*** Opening Given material ***

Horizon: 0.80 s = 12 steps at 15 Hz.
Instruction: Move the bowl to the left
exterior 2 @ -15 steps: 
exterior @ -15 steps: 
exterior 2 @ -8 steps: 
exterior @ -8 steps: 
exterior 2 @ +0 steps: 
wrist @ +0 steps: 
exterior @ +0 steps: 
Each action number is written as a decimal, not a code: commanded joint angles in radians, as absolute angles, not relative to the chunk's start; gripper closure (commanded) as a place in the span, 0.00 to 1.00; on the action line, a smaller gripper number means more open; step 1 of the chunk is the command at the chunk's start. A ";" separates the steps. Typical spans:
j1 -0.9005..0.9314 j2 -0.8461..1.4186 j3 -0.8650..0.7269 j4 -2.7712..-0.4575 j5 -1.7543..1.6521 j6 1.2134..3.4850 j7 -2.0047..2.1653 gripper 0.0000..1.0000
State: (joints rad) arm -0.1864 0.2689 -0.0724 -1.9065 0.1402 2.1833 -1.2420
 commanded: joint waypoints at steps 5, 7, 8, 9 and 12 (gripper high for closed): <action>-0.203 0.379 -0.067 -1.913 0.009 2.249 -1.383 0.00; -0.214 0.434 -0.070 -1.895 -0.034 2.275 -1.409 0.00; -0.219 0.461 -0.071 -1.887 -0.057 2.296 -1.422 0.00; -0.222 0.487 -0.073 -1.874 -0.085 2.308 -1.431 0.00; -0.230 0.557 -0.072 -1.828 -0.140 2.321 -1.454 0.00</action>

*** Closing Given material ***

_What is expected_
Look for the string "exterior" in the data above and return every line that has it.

_Exercise response_
exterior 2 @ -15 steps: 
exterior @ -15 steps: 
exterior 2 @ -8 steps: 
exterior @ -8 steps: 
exterior 2 @ +0 steps: 
exterior @ +0 steps: 

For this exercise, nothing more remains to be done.